**Work task:** Scan the entries line by line and return those with "that".

Stored records:
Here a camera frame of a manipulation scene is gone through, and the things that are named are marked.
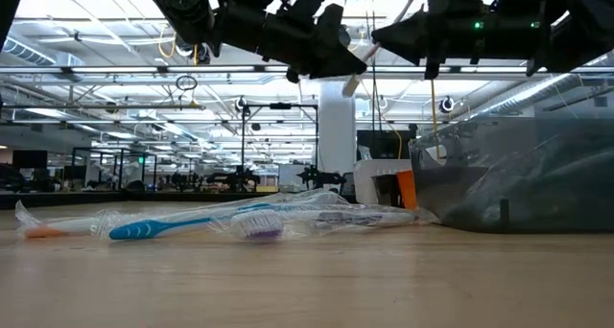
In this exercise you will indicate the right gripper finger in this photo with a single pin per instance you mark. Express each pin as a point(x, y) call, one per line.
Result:
point(415, 50)
point(408, 28)

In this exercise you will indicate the red toothbrush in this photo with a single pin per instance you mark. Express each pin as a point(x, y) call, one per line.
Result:
point(351, 84)

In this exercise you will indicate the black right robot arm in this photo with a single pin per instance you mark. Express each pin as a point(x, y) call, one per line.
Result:
point(585, 26)

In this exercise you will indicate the black background robot arm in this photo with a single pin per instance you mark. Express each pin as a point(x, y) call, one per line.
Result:
point(319, 178)
point(237, 177)

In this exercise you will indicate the white building column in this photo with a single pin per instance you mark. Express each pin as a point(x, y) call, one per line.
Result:
point(337, 136)

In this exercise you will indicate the black monitor screen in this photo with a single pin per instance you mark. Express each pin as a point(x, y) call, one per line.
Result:
point(384, 146)

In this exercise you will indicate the white perforated plastic basket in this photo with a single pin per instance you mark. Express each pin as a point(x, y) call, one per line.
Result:
point(364, 179)

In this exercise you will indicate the black perforated plastic basket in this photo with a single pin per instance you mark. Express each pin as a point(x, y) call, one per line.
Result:
point(386, 191)

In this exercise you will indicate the orange perforated plastic basket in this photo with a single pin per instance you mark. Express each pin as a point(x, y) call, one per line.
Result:
point(407, 191)

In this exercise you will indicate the purple toothbrush in clear wrapper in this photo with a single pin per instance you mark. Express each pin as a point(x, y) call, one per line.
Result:
point(261, 225)

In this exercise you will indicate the smoky grey translucent bin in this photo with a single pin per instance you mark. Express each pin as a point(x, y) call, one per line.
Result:
point(527, 184)

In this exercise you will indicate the orange toothbrush in clear wrapper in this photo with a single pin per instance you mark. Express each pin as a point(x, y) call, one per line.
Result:
point(45, 232)

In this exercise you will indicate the black framed glass enclosure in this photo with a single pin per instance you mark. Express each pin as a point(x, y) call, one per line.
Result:
point(115, 149)

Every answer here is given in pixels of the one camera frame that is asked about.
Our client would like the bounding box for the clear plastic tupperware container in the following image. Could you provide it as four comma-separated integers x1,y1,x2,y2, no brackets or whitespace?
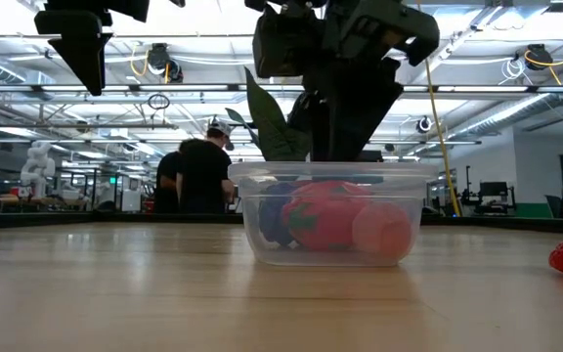
227,160,440,269

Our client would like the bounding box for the workstation with monitor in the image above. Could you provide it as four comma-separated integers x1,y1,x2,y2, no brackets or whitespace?
459,165,518,217

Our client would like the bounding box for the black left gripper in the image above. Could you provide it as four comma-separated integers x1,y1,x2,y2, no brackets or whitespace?
34,0,151,97

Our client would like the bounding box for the purple toy grape bunch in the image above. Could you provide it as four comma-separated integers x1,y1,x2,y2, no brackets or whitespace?
257,181,302,247

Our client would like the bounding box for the orange toy peach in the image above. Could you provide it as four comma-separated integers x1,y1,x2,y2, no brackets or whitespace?
351,201,413,261

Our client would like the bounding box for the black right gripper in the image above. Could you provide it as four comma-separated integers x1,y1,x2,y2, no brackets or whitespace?
304,0,442,162

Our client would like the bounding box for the green snake plant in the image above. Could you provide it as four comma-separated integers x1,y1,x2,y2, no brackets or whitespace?
225,66,313,162

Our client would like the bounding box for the white cabinet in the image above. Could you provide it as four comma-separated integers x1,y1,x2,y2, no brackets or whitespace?
120,175,143,212

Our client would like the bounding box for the black table edge frame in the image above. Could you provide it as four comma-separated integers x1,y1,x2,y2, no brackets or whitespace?
0,210,563,235

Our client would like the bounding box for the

**Answer box:**
Here a camera frame of a manipulation scene is gone through, and the things that are named are marked.
Every answer here is given in pixels of the one camera frame that is asked about.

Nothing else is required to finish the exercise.